**INSTRUCTIONS FOR THE TASK**
Your answer must be every line of the data that holds the string "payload".

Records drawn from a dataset
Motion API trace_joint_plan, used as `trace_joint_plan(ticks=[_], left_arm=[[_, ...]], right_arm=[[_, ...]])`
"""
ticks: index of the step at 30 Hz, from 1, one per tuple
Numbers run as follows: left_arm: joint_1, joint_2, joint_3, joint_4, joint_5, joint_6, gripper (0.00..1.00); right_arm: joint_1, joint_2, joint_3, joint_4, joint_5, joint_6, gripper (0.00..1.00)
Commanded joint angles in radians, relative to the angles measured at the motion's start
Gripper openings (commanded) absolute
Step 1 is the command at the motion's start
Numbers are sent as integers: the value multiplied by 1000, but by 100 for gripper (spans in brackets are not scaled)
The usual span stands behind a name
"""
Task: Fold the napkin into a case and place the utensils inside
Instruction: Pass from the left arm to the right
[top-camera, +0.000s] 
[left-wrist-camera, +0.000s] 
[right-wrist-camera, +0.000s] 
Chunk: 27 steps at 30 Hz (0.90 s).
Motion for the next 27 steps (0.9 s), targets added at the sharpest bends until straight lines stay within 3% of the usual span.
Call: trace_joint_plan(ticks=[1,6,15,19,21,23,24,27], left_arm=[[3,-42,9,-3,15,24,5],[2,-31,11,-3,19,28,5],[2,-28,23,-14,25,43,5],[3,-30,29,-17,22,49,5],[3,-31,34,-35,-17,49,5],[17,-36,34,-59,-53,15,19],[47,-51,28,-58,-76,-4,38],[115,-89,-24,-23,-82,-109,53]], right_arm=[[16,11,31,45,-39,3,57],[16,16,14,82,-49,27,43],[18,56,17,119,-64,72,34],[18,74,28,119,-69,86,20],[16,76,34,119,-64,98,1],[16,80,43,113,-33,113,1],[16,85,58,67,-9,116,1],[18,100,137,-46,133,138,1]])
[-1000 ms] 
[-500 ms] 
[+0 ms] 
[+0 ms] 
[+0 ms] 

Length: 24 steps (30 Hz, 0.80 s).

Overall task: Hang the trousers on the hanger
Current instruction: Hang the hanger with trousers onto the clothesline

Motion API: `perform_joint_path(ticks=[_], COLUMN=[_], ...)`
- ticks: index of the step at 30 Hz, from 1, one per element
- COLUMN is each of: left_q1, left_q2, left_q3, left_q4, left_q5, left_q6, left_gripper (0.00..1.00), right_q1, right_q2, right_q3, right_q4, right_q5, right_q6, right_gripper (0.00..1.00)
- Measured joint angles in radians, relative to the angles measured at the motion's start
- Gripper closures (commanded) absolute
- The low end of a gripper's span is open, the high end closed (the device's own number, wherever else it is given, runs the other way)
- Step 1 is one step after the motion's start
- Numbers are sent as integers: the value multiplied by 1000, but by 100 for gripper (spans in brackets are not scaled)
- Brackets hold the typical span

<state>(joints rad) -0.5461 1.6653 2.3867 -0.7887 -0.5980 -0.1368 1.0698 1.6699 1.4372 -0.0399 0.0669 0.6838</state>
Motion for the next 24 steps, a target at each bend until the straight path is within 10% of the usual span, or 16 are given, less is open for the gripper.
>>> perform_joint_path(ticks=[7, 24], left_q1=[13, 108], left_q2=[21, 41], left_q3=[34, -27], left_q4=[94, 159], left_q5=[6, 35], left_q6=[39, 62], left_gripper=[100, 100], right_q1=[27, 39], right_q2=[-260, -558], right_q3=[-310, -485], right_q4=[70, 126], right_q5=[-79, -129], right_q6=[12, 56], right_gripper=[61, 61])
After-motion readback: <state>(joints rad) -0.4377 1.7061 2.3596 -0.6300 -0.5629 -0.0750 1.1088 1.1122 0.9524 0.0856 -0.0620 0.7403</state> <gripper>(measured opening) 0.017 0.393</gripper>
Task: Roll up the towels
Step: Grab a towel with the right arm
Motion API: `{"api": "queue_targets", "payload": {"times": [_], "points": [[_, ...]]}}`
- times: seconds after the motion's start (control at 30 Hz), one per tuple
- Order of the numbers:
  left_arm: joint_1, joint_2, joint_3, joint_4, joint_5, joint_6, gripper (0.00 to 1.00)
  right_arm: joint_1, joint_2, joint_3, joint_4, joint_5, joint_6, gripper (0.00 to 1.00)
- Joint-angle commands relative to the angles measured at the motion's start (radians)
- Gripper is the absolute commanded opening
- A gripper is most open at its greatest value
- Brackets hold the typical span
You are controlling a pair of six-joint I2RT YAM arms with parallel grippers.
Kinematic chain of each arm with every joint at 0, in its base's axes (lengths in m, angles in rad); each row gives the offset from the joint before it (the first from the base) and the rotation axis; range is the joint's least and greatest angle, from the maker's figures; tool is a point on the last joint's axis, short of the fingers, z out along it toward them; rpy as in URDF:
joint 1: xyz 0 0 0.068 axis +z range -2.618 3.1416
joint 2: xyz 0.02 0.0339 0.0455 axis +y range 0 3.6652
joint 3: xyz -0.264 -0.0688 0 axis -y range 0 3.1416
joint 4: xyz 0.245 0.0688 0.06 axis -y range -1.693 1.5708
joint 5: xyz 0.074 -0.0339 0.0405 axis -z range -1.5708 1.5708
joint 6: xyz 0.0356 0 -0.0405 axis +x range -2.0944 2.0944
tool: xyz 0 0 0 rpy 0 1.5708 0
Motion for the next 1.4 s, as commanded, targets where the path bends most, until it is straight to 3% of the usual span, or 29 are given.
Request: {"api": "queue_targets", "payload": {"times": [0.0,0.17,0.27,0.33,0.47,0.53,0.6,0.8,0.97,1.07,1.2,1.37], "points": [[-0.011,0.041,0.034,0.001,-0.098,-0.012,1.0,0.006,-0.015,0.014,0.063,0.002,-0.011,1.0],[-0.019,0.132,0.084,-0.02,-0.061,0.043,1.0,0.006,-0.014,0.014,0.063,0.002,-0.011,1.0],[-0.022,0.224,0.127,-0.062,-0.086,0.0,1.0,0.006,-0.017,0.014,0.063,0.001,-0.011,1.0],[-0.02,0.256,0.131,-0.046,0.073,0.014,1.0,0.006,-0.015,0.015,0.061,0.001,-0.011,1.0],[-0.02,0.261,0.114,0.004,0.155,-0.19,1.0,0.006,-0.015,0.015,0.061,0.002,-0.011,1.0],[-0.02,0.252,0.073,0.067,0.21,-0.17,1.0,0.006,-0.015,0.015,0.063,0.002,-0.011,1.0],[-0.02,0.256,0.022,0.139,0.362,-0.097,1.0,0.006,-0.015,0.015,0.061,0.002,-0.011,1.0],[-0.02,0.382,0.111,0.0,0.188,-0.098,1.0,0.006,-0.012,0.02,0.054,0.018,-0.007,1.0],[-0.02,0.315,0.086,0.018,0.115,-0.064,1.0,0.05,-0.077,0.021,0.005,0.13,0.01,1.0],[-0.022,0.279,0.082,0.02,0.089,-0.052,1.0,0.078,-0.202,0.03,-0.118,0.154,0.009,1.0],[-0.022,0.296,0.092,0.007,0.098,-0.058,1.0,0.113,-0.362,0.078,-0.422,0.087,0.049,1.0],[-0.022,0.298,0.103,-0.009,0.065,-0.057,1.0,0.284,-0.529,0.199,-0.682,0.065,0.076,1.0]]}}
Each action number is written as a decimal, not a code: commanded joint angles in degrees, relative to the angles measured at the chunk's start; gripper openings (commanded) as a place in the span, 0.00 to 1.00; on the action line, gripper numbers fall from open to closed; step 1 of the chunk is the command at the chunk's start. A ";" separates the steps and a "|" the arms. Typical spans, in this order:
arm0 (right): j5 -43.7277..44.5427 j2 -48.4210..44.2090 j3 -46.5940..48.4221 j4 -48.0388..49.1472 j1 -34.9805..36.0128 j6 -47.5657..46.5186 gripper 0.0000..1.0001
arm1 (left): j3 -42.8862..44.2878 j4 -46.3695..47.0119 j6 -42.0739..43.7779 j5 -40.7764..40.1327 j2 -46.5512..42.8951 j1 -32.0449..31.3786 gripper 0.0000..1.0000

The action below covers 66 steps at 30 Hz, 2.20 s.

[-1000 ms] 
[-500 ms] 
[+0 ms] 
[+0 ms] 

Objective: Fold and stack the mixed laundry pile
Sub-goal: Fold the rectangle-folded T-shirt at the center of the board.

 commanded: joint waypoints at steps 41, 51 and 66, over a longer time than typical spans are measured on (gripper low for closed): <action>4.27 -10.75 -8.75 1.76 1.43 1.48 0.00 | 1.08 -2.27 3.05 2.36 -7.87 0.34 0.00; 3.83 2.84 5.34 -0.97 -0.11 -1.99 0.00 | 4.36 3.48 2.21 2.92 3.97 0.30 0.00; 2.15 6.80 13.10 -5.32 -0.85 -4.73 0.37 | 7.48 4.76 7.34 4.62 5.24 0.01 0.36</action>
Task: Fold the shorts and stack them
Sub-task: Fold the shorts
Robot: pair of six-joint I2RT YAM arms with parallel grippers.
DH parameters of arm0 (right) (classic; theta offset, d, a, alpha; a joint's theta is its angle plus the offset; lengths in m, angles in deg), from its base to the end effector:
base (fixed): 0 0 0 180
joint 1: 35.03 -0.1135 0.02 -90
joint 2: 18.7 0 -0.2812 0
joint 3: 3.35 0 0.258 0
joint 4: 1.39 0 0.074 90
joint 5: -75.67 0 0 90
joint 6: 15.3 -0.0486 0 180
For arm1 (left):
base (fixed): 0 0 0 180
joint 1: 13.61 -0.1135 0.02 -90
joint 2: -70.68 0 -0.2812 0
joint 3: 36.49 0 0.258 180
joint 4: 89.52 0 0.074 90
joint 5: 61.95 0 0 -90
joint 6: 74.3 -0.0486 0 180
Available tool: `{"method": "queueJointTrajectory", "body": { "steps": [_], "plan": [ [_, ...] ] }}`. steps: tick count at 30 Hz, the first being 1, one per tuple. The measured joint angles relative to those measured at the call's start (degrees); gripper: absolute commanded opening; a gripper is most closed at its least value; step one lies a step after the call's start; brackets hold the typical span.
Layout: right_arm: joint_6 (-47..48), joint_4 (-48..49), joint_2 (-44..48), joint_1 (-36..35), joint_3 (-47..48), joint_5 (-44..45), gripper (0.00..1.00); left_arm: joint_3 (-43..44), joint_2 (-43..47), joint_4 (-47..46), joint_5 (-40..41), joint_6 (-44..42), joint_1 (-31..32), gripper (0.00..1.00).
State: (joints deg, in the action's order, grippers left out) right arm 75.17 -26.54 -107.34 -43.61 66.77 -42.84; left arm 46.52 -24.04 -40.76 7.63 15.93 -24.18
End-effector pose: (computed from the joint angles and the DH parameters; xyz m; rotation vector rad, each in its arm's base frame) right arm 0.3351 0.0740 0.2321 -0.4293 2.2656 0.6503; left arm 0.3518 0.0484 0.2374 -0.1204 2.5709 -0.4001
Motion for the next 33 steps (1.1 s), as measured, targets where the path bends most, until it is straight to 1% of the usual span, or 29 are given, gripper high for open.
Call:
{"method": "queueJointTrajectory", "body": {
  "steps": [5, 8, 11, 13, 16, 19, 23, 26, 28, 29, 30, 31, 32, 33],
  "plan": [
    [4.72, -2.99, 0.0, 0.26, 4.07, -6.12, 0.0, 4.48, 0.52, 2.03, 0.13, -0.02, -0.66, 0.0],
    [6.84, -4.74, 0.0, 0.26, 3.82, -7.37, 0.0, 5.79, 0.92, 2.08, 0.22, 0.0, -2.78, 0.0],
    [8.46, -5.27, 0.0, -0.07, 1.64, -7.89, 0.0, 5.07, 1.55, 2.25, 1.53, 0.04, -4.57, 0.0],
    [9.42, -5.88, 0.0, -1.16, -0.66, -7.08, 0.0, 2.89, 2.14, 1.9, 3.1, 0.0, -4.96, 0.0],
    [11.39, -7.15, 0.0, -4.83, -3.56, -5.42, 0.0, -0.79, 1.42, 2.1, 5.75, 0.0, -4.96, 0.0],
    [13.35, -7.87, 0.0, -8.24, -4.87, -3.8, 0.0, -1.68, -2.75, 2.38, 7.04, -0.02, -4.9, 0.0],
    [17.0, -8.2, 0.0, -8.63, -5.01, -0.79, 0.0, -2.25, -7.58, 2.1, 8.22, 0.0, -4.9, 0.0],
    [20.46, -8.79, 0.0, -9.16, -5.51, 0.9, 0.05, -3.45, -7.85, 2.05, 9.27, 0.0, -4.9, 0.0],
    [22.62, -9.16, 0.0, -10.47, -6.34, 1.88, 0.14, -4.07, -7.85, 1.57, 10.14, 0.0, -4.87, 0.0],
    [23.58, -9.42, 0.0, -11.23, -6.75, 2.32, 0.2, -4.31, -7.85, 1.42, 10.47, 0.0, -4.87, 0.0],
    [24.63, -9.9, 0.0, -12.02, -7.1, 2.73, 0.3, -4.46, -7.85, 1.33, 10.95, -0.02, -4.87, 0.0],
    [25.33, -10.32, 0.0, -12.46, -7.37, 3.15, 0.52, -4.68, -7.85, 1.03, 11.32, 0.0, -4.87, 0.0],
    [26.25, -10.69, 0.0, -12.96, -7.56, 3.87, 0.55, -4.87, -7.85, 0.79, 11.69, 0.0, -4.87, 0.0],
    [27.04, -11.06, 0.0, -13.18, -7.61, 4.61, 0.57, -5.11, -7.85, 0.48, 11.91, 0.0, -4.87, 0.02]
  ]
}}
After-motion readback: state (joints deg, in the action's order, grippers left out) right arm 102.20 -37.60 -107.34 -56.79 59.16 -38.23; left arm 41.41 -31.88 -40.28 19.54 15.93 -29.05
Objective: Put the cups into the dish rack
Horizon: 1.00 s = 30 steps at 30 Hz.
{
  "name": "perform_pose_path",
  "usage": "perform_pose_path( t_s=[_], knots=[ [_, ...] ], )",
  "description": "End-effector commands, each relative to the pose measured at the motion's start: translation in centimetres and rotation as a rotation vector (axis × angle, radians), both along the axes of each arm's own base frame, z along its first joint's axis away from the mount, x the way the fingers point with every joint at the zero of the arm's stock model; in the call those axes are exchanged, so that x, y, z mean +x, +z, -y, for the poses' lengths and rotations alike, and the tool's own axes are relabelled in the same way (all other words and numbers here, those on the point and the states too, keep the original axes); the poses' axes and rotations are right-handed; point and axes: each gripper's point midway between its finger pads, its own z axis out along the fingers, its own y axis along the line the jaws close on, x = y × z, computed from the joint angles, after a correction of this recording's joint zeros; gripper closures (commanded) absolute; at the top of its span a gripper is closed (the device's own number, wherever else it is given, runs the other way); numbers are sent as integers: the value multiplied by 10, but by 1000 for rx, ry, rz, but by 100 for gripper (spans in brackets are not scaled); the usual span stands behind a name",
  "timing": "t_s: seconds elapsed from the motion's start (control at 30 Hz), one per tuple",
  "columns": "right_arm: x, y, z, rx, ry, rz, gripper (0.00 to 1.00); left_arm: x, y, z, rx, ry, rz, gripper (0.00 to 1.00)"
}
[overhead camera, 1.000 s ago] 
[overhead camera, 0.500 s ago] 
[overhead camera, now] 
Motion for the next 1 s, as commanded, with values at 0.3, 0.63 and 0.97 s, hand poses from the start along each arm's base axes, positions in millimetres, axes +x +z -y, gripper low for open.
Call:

**ANSWER BOX**
Motion API: `{"api": "queue_targets", "payload": {"times": [_], "points": [[_, ...]]}}`
Request: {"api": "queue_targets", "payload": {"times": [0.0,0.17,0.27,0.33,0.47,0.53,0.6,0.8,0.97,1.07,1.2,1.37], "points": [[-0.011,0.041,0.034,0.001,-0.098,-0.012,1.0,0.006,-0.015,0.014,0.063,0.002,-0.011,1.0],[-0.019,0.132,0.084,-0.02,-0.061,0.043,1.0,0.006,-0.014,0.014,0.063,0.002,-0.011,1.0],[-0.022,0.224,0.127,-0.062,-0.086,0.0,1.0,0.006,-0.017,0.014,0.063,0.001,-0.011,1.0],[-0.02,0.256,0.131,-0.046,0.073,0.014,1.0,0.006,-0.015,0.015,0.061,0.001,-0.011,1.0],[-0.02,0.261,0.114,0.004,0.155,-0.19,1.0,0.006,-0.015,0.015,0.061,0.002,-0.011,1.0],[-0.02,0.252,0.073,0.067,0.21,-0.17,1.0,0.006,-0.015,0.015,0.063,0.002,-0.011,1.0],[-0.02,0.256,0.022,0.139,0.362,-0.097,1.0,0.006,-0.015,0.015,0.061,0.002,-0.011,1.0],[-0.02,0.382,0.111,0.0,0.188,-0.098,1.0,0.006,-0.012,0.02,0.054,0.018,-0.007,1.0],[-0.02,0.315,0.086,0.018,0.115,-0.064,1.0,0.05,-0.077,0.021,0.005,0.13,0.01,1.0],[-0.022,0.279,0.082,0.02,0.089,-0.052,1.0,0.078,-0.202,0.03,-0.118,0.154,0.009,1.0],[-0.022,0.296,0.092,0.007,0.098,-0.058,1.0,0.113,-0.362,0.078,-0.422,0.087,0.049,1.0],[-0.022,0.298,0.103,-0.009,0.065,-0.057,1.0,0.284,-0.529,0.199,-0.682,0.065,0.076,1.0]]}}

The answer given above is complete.